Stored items
++++++++++++++++++++
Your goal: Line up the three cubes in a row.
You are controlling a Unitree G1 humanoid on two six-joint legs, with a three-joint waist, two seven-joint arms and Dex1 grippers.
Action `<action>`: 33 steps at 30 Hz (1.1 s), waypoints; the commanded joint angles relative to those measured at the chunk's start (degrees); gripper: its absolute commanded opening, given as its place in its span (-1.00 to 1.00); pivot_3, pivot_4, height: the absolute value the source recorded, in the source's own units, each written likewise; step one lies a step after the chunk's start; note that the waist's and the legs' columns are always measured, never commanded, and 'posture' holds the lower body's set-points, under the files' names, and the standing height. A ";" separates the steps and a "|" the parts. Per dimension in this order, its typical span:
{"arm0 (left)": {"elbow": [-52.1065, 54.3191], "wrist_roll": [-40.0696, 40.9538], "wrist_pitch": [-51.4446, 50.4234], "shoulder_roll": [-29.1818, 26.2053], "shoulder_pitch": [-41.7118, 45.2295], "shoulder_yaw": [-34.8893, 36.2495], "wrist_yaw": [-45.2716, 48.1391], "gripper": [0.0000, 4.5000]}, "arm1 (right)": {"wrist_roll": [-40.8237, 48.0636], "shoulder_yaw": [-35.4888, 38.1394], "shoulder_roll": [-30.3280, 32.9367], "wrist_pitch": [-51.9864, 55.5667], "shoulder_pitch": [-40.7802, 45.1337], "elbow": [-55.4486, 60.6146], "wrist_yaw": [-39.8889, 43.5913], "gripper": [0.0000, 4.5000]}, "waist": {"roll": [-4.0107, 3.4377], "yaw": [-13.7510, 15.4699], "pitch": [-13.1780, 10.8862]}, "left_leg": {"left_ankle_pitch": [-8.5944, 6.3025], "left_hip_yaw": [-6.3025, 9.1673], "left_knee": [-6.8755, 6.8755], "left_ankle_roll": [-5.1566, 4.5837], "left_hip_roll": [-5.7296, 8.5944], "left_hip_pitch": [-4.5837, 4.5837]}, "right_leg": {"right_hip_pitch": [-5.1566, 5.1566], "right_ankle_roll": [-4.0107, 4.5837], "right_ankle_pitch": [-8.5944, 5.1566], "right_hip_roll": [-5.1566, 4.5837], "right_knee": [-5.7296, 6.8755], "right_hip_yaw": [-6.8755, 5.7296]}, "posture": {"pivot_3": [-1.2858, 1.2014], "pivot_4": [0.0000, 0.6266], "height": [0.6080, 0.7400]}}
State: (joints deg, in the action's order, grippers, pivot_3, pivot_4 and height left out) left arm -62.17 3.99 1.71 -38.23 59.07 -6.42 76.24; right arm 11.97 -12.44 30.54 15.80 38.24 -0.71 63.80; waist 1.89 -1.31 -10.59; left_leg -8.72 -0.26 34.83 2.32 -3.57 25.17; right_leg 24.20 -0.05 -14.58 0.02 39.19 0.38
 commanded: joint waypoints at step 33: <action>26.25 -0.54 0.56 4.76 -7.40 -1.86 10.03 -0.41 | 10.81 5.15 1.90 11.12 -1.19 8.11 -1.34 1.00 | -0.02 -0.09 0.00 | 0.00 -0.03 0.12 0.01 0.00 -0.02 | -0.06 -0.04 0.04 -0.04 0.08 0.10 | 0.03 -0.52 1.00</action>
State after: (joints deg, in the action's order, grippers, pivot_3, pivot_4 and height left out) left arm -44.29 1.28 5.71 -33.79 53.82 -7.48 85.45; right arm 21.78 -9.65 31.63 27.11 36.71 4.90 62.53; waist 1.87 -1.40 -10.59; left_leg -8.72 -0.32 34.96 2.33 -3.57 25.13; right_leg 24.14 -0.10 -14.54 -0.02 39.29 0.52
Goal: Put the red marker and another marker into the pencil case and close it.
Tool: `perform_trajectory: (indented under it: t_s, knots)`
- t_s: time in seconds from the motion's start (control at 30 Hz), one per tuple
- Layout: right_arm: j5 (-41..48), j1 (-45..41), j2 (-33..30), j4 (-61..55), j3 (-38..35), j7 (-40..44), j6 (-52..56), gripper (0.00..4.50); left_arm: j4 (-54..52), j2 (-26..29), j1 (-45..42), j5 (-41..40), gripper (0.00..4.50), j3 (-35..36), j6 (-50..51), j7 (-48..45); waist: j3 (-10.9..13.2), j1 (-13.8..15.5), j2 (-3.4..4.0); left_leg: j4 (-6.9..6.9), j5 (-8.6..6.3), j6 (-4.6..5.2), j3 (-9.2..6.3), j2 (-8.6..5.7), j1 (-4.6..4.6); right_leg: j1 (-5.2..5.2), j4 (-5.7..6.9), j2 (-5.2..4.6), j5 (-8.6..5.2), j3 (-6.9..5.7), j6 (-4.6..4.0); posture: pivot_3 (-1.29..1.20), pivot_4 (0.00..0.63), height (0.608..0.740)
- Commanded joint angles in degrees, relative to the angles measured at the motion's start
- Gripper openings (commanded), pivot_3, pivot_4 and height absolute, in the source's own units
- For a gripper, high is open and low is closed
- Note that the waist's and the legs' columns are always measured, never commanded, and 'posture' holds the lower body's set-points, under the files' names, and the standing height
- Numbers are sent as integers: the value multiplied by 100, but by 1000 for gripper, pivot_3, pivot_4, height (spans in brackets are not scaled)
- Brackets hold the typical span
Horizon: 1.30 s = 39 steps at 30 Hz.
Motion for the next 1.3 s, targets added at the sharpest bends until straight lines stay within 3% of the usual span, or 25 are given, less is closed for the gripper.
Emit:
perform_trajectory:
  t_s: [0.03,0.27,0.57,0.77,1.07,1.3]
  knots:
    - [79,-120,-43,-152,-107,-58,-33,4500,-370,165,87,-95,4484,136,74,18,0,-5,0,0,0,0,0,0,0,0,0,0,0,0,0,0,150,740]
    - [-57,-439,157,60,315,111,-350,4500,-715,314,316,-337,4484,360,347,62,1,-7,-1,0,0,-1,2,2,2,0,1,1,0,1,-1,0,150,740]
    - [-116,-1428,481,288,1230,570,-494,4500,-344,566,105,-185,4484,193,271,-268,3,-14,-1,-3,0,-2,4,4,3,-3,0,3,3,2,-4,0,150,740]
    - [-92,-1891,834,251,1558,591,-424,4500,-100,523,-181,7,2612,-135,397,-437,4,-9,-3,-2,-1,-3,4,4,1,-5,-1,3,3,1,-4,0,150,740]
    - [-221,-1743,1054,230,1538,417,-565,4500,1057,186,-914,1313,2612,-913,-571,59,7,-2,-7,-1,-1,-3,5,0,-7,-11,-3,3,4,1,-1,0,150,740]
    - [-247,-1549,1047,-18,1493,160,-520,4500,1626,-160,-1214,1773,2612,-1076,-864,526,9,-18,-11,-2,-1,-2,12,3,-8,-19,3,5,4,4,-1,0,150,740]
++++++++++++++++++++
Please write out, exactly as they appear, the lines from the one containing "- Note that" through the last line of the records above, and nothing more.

- Note that the waist's and the legs' columns are always measured, never commanded, and 'posture' holds the lower body's set-points, under the files' names, and the standing height
- Numbers are sent as integers: the value multiplied by 100, but by 1000 for gripper, pivot_3, pivot_4, height (spans in brackets are not scaled)
- Brackets hold the typical span
Horizon: 1.30 s = 39 steps at 30 Hz.
Motion for the next 1.3 s, targets added at the sharpest bends until straight lines stay within 3% of the usual span, or 25 are given, less is closed for the gripper.
Emit:
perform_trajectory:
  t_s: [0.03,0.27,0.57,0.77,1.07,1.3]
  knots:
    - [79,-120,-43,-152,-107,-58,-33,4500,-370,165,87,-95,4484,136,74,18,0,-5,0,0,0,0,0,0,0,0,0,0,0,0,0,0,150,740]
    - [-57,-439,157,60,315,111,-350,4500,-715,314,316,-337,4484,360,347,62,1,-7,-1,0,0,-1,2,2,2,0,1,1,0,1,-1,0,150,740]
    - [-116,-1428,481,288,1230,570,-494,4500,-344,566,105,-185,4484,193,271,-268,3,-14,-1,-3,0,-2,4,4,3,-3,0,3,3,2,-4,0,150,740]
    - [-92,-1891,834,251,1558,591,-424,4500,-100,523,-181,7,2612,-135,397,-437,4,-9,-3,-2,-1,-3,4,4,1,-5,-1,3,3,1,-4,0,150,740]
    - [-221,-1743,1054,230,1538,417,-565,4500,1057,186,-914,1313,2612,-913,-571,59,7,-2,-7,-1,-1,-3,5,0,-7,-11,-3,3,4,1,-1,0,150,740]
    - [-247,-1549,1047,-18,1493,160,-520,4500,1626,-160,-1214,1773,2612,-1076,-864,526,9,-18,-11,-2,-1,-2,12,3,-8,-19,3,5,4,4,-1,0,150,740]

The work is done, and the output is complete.